Now if the patch is in state 1 because of a 'diff ' or 'Index:', it needs
to expect the next common preamble to continue to stay in state 1 otherwise
accept the state 0 to state 1 transition was an accident and move back to
state 0.

This patch has been in our internal patchwork instance for 8 years now and is
the result of various patches we have seen internally.

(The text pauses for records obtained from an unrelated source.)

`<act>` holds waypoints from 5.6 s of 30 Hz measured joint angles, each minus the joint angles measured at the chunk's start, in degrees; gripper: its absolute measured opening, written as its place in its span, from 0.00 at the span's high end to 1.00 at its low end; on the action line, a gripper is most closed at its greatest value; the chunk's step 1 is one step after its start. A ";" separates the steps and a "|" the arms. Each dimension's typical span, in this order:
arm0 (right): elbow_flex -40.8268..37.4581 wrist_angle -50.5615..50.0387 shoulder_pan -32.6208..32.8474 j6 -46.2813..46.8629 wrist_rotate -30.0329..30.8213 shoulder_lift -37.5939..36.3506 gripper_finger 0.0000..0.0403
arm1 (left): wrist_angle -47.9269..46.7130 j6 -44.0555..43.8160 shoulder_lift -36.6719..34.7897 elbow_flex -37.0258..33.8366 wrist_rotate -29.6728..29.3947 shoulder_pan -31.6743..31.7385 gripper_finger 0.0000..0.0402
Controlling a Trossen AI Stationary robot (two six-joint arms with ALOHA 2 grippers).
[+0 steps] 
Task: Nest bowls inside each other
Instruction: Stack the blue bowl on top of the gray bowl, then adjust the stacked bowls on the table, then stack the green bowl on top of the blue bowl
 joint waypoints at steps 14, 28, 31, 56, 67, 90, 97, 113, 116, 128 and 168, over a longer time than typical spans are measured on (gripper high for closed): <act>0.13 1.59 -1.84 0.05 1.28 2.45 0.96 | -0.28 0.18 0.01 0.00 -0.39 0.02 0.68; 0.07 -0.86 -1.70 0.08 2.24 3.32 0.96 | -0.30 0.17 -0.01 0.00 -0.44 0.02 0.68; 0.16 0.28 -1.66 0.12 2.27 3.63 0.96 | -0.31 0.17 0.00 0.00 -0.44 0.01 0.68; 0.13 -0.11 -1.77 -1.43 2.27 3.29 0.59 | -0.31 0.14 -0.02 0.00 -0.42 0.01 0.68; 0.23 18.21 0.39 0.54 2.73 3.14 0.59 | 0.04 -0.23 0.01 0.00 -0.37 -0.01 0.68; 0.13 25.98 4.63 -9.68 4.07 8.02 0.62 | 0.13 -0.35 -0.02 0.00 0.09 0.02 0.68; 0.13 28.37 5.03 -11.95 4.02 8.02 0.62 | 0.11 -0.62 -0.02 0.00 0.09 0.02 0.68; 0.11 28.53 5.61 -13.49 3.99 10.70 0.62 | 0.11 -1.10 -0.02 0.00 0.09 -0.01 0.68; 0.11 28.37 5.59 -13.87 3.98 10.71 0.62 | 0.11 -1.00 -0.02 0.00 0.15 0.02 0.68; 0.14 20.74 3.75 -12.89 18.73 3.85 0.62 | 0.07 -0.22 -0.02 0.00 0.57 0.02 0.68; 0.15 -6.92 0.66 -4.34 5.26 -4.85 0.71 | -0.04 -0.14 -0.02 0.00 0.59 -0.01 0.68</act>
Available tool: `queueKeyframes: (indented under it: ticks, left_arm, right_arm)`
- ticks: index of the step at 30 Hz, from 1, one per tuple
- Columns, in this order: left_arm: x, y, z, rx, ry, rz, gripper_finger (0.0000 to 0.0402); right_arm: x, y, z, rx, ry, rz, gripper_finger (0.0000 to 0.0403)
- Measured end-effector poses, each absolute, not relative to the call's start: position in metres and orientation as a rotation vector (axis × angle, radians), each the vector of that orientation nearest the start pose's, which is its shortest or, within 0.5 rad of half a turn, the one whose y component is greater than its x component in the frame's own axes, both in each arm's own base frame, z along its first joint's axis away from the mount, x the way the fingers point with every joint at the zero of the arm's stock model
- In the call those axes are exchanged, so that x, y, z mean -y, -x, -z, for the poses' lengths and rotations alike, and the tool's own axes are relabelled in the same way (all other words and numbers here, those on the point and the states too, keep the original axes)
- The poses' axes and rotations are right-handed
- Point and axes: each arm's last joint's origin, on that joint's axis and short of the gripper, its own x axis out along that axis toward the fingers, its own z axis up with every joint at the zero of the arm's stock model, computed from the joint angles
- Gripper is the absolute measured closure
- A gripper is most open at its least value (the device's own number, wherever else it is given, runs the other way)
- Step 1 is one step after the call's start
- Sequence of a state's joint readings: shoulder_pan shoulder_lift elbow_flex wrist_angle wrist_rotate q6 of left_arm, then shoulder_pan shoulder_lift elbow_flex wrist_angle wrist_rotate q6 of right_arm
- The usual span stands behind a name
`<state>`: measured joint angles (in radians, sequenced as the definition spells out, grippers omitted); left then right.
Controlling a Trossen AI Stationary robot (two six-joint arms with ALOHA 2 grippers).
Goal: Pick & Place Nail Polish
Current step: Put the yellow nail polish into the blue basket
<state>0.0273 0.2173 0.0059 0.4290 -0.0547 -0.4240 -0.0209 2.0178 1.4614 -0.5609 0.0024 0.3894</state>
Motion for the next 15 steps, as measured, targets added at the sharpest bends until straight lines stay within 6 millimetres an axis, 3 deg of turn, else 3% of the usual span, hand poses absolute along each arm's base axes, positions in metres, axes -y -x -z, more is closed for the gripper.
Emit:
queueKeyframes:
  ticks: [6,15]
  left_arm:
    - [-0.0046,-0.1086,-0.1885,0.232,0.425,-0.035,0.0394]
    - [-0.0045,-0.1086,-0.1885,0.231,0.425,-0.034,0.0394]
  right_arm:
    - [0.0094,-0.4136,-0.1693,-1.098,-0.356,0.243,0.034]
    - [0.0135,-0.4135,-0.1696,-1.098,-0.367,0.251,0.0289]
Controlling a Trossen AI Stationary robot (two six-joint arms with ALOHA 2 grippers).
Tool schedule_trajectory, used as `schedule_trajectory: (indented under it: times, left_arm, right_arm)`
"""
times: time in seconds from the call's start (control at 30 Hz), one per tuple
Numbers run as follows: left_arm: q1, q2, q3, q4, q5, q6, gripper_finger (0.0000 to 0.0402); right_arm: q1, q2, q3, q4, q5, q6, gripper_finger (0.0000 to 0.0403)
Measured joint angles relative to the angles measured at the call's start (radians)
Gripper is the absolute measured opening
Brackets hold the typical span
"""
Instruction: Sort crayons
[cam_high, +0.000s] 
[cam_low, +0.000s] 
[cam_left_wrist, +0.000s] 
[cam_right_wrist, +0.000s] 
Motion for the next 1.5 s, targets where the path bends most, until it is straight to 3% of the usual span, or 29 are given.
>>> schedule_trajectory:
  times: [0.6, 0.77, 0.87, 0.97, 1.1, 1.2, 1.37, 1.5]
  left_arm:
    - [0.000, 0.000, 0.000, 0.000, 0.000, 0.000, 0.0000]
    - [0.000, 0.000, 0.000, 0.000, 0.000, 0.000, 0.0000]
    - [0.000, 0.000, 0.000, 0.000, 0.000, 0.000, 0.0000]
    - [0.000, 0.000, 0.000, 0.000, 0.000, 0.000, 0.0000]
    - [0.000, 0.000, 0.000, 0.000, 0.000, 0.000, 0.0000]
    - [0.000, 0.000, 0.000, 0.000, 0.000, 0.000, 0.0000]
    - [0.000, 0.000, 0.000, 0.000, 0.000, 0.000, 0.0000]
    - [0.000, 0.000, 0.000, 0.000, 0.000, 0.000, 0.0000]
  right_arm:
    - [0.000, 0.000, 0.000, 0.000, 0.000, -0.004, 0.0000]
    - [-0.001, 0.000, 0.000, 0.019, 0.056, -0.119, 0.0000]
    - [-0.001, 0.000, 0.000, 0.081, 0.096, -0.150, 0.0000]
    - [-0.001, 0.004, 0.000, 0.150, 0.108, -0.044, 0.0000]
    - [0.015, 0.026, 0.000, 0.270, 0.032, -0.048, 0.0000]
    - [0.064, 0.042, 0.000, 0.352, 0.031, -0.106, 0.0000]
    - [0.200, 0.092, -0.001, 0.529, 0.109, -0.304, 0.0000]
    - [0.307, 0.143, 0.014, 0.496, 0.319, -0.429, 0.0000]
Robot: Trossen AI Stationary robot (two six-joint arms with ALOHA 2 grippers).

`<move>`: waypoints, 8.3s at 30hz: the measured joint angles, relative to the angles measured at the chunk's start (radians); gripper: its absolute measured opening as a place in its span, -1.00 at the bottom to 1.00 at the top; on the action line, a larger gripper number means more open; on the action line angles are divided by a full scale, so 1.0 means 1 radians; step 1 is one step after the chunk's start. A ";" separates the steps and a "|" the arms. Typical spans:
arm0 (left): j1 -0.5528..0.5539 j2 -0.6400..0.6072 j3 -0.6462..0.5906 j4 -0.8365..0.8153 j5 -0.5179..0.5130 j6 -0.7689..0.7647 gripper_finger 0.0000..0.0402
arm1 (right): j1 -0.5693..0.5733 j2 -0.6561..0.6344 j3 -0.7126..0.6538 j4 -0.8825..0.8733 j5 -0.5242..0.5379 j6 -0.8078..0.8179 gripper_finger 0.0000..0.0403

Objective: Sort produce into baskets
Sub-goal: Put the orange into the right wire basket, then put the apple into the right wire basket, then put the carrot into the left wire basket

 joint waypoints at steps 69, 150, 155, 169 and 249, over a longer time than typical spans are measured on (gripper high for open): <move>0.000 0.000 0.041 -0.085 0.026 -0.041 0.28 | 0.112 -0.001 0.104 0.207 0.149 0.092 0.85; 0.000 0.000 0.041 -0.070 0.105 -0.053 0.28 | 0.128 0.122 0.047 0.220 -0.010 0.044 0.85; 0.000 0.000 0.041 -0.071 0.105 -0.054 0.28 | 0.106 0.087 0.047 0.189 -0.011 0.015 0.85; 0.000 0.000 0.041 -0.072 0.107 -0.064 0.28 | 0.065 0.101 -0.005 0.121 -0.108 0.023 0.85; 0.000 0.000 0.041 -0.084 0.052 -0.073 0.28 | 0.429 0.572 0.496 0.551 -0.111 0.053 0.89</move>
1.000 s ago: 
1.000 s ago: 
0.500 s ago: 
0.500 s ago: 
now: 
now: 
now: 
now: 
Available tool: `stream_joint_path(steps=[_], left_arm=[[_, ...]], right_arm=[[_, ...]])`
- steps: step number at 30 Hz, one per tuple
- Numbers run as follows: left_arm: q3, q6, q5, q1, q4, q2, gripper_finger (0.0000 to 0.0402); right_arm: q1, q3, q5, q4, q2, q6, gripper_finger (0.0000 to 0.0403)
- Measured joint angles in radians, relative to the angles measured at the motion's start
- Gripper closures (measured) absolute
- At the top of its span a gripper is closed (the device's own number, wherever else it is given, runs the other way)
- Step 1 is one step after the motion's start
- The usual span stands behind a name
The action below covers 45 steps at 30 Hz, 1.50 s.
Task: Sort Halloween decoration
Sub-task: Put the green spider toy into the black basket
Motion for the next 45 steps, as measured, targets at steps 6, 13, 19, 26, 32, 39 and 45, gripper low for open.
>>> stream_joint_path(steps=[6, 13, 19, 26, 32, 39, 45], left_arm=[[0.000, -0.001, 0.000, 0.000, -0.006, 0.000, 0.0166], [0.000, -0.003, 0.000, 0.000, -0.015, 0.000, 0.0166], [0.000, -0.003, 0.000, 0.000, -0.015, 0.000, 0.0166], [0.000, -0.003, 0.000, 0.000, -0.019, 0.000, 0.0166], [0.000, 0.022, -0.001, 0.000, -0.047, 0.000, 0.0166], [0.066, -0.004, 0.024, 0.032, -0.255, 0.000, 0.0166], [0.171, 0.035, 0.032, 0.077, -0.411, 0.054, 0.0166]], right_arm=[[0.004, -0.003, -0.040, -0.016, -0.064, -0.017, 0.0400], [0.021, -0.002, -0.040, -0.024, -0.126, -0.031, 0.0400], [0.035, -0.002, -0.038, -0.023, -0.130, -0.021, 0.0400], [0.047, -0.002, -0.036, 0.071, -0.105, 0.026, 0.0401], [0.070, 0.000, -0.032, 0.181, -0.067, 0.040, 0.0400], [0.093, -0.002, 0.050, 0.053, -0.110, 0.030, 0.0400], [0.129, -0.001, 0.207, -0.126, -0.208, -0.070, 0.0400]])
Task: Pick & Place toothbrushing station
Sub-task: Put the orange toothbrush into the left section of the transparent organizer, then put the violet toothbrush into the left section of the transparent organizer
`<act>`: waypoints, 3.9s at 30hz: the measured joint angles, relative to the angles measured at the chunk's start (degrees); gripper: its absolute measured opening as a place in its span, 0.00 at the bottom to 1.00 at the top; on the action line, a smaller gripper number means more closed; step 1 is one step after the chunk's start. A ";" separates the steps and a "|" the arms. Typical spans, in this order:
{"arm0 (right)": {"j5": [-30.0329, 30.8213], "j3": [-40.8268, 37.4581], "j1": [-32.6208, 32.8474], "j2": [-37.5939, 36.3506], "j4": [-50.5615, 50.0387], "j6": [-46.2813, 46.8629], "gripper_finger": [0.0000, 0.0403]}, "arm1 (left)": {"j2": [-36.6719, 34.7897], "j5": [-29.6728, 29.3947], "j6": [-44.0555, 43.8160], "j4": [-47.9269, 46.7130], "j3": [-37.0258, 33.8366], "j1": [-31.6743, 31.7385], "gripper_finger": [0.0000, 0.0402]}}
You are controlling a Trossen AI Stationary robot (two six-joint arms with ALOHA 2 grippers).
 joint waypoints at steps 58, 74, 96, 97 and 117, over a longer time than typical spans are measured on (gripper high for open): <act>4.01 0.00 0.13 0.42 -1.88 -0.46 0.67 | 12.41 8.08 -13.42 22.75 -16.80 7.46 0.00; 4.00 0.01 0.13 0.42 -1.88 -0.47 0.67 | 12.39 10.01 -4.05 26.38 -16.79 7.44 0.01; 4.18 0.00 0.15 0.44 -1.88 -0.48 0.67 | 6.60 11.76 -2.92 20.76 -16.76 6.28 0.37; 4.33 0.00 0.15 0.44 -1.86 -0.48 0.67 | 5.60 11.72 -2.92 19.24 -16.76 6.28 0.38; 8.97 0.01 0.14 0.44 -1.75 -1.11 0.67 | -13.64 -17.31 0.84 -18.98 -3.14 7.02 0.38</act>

Signed-off-by: Don Zickus <dzickus@redhat.com>
---
 patchwork/parser.py | 13 +++++++++++++
 1 file changed, 13 insertions(+)

Patch

diff --git a/patchwork/parser.py b/patchwork/parser.py
index a2db403..5566c69 100644
--- a/patchwork/parser.py
+++ b/patchwork/parser.py
@@ -792,6 +792,19 @@  def parse_patch(content):
 
             if line.startswith(('rename from ', 'rename to ')):
                 state = 6
+            elif line.startswith('diff ') or line.startswith('Index: ') \
+                    or line.startswith('deleted file ') \
+                    or line.startswith('index ') \
+                    or line.startswith('new file ') \
+                    or line.startswith('====') \
+                    or line.startswith('RCS file: ') \
+                    or line.startswith('retrieving revision '):
+                state = 1
+            else:
+                state = 0
+                commentbuf += buf
+                buf = ''
+
         elif state == 2:
             if line.startswith('+++ '):
                 state = 3